Records contained in a dataset
☆ ☆ ☆ ☆ ☆
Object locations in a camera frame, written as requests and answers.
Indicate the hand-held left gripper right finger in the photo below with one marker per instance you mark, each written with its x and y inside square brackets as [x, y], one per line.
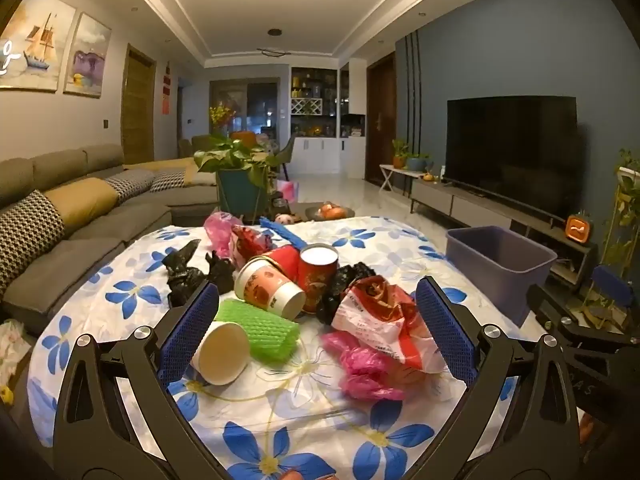
[445, 330]

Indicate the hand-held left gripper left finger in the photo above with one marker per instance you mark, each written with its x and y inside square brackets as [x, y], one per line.
[187, 332]

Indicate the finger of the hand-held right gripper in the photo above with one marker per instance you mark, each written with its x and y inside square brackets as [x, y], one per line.
[575, 327]
[612, 285]

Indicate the plain white paper cup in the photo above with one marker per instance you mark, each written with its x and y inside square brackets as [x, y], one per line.
[222, 352]

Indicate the red white plastic bag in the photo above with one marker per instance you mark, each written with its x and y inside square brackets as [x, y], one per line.
[385, 325]

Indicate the green foam net sleeve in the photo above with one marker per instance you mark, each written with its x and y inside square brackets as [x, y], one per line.
[260, 327]

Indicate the purple plastic bin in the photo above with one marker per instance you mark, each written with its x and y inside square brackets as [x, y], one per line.
[500, 270]

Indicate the pink plastic bag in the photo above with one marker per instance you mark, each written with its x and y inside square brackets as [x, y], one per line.
[362, 367]
[220, 227]

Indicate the red print paper cup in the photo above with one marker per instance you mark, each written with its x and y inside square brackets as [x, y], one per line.
[270, 292]

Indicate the red cylindrical can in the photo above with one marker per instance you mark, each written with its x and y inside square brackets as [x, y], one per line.
[317, 282]

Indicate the blue plastic wrapper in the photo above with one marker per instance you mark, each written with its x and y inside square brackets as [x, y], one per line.
[285, 232]

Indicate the small orange speaker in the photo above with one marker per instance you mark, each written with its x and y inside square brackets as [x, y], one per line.
[579, 230]

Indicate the gold plant stand with vines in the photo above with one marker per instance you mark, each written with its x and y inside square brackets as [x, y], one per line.
[622, 200]

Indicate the grey television cabinet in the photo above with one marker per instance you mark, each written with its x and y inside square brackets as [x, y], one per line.
[480, 207]

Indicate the grey sofa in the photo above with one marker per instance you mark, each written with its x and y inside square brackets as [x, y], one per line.
[75, 270]

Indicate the blue floral blanket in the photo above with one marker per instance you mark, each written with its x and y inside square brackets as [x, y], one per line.
[300, 410]

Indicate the pink pig figurine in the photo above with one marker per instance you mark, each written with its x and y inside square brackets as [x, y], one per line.
[285, 219]

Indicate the teal potted plant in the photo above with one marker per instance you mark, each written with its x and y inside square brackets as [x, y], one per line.
[240, 190]

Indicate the white folding side table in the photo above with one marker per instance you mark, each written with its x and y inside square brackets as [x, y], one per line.
[397, 172]

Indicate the fruit plate with oranges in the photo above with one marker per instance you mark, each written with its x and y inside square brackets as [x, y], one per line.
[327, 210]

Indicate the yellow sofa cushion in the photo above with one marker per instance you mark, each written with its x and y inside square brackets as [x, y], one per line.
[82, 200]

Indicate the flat screen television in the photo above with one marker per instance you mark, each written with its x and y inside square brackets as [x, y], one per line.
[510, 145]

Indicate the small potted plants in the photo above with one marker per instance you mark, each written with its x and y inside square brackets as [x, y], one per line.
[407, 160]

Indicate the pink gift bag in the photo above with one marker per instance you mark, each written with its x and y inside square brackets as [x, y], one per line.
[289, 191]

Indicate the large houndstooth pillow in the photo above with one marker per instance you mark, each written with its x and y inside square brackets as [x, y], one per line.
[25, 235]

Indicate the orange dining chair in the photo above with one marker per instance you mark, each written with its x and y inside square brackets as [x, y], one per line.
[242, 137]

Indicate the grey dining chair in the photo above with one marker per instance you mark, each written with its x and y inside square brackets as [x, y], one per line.
[286, 152]

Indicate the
☆ ☆ ☆ ☆ ☆
The job here is to retype the data exactly, with no pictures included.

Object locations in a camera frame, written as requests and answers.
Indicate the hand-held left gripper right finger in the photo below with one marker per instance you mark, each written with its x and y inside square brackets as [x, y], one per line.
[445, 330]

Indicate the hand-held left gripper left finger in the photo above with one marker per instance you mark, each written with its x and y inside square brackets as [x, y], one per line.
[187, 332]

Indicate the finger of the hand-held right gripper in the photo above with one marker per instance you mark, each written with its x and y inside square brackets as [x, y], one per line.
[575, 327]
[612, 285]

Indicate the plain white paper cup in the photo above with one marker per instance you mark, each written with its x and y inside square brackets as [x, y], one per line.
[222, 352]

Indicate the red white plastic bag in the photo above with one marker per instance you mark, each written with its x and y inside square brackets as [x, y], one per line.
[385, 325]

Indicate the green foam net sleeve in the photo above with one marker per instance you mark, each written with its x and y inside square brackets as [x, y], one per line.
[260, 327]

Indicate the purple plastic bin in the photo above with one marker per instance you mark, each written with its x and y inside square brackets as [x, y], one per line.
[500, 270]

Indicate the pink plastic bag in the photo above with one marker per instance you mark, each written with its x and y inside square brackets as [x, y], one per line.
[362, 367]
[220, 227]

Indicate the red print paper cup in the photo above with one marker per instance you mark, each written with its x and y inside square brackets as [x, y], one per line.
[270, 292]

Indicate the red cylindrical can in the photo above with one marker per instance you mark, each written with its x and y inside square brackets as [x, y], one per line.
[317, 282]

Indicate the blue plastic wrapper in the photo above with one marker per instance you mark, each written with its x and y inside square brackets as [x, y], one per line.
[285, 232]

Indicate the small orange speaker in the photo above with one marker per instance you mark, each written with its x and y inside square brackets as [x, y], one per line.
[579, 230]

Indicate the gold plant stand with vines in the photo above with one marker per instance you mark, each written with its x and y inside square brackets as [x, y], one per line.
[622, 200]

Indicate the grey television cabinet in the photo above with one marker per instance you mark, each written with its x and y inside square brackets as [x, y], one per line.
[480, 207]

Indicate the grey sofa in the photo above with one marker per instance you mark, each written with its x and y inside square brackets as [x, y], one per line.
[75, 270]

Indicate the blue floral blanket in the photo above with one marker per instance you mark, each written with its x and y inside square brackets as [x, y], one per line.
[300, 410]

Indicate the pink pig figurine in the photo above with one marker per instance you mark, each written with its x and y inside square brackets as [x, y], one per line.
[285, 219]

Indicate the teal potted plant in the photo above with one marker per instance you mark, each written with its x and y inside square brackets as [x, y], one per line.
[240, 190]

Indicate the white folding side table in the photo above with one marker per instance you mark, each written with its x and y inside square brackets as [x, y], one per line.
[397, 172]

Indicate the fruit plate with oranges in the photo above with one marker per instance you mark, each written with its x and y inside square brackets as [x, y], one per line.
[327, 210]

Indicate the yellow sofa cushion in the photo above with one marker per instance you mark, each written with its x and y inside square brackets as [x, y], one per line.
[82, 200]

Indicate the flat screen television in the photo above with one marker per instance you mark, each written with its x and y inside square brackets as [x, y], one per line.
[510, 145]

Indicate the small potted plants in the photo above with one marker per instance you mark, each written with its x and y inside square brackets as [x, y], one per line.
[407, 160]

Indicate the pink gift bag in the photo above with one marker per instance you mark, each written with its x and y inside square brackets as [x, y], one per line.
[289, 191]

Indicate the large houndstooth pillow in the photo above with one marker per instance you mark, each written with its x and y inside square brackets as [x, y], one per line.
[25, 235]

Indicate the orange dining chair in the photo above with one marker per instance you mark, each written with its x and y inside square brackets as [x, y], one per line.
[242, 137]

Indicate the grey dining chair in the photo above with one marker per instance you mark, each written with its x and y inside square brackets as [x, y], one per line.
[286, 152]

Indicate the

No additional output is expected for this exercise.